(Task requirements) With the material below, print exactly the lines between the line holding "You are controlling" and the line holding "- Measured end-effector", inclusive. Add nothing else.

(Extracted data)
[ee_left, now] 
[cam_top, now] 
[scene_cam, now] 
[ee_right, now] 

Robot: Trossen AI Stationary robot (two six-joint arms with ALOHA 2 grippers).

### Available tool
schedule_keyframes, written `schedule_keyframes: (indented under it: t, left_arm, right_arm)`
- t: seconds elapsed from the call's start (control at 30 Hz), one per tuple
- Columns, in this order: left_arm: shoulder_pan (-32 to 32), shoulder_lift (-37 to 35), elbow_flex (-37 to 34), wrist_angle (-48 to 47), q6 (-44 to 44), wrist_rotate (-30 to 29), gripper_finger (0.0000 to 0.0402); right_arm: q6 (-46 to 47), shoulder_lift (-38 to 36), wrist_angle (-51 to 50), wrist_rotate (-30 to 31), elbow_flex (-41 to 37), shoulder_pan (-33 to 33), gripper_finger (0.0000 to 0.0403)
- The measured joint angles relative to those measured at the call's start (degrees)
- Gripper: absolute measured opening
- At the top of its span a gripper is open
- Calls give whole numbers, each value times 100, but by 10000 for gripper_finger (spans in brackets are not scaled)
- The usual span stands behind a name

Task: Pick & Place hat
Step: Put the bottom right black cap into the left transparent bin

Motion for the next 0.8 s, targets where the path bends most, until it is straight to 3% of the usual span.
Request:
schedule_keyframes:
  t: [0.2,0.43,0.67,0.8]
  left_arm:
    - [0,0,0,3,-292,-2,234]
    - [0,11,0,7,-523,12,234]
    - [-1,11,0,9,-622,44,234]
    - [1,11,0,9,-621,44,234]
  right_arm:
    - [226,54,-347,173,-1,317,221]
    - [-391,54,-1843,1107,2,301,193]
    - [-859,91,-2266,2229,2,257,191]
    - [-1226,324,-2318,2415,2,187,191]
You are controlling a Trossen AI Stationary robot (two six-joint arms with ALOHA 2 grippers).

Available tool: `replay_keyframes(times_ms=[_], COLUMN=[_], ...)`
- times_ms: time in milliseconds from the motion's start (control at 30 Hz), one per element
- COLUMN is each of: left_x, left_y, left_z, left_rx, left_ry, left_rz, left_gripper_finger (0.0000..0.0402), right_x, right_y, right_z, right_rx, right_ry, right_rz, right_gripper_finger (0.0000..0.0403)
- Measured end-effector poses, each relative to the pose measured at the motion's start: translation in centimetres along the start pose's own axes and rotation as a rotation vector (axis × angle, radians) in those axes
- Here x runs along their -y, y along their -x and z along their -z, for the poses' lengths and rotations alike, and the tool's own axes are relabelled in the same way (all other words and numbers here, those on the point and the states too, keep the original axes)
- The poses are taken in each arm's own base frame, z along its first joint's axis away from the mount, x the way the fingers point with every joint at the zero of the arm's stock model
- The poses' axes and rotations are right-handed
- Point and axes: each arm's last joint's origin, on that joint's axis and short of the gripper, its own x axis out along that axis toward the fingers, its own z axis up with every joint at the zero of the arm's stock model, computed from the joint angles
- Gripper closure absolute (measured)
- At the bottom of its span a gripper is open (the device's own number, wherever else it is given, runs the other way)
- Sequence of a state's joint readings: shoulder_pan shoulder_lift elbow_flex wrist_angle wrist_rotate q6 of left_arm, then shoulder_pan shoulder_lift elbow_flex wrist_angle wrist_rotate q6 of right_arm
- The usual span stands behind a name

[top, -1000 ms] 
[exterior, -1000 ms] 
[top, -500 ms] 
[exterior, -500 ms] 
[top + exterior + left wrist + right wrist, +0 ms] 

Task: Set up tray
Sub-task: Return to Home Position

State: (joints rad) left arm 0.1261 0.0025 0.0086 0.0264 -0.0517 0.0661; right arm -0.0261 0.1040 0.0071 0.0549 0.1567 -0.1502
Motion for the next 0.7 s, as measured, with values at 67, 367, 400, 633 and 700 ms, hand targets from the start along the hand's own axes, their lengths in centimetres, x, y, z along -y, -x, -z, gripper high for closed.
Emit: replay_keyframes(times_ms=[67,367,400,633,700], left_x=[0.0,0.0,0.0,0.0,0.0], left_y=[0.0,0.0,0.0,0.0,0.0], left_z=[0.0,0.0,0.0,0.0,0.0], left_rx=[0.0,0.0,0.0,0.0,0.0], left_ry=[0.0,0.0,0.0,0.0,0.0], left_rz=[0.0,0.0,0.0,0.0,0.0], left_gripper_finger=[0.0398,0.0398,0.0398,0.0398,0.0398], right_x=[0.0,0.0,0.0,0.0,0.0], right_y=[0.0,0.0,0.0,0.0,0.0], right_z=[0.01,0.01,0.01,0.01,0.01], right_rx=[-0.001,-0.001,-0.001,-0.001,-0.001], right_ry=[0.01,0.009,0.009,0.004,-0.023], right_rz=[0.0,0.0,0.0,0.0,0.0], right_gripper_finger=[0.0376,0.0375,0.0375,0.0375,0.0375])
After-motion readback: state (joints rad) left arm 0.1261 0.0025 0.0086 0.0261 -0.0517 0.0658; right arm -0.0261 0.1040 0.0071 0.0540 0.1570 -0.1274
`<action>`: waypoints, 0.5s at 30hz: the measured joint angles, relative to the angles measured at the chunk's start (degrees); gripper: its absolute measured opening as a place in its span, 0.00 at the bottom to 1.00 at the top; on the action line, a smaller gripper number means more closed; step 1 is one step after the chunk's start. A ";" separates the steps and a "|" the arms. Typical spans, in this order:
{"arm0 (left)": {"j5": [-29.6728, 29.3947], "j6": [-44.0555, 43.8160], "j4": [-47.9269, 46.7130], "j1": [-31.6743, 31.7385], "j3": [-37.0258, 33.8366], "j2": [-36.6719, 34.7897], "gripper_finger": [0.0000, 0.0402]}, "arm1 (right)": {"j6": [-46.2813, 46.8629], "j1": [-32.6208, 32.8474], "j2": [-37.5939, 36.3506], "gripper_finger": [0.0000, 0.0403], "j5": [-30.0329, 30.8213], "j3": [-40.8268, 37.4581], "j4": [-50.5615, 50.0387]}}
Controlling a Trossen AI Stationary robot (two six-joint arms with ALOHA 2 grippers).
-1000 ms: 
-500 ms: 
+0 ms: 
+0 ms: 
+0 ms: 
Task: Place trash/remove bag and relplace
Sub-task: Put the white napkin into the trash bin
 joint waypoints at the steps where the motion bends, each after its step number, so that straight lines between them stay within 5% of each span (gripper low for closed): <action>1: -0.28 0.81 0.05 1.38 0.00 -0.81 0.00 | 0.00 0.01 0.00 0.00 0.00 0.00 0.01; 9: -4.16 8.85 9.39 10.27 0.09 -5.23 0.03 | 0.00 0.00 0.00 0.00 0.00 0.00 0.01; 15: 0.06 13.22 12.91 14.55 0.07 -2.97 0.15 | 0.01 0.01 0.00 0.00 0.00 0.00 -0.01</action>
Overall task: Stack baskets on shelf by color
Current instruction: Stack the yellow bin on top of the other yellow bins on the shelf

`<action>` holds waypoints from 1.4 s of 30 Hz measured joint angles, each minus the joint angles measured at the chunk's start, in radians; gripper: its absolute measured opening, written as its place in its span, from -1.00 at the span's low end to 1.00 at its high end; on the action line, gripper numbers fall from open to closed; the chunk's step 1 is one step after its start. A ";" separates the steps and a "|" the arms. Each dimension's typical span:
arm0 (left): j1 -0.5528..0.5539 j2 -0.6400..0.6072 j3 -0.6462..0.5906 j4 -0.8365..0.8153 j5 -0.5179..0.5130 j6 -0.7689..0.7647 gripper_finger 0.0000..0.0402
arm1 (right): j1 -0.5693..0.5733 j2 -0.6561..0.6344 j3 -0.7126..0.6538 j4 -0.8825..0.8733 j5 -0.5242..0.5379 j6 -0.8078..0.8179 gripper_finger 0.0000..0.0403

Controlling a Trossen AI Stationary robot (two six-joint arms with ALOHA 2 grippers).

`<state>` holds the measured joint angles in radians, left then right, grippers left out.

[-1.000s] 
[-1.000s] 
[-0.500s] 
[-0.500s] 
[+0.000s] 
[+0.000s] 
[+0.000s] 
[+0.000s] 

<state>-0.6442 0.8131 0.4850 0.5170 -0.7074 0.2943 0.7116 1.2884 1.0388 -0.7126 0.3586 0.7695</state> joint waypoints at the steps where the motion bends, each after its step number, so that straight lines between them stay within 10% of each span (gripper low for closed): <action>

(Response)
You are controlling a Trossen AI Stationary robot (two six-joint arms with ALOHA 2 grippers).

Available tool: `replay_keyframes(times_ms=[_], COLUMN=[_], ...)`
- times_ms: time in milliseconds from the motion's start (control at 30 Hz), one per element
- COLUMN is each of: left_x, left_y, left_z, left_rx, left_ry, left_rz, left_gripper_finger (0.0000..0.0402), right_x, right_y, right_z, right_rx, right_ry, right_rz, right_gripper_finger (0.0000..0.0403)
- Measured end-effector poses, each relative to the pose measured at the motion's start: translation in centimetres along the start pose's own axes and rotation as a rotation vector (axis × angle, radians) in those axes

What the answer needed to say has been said.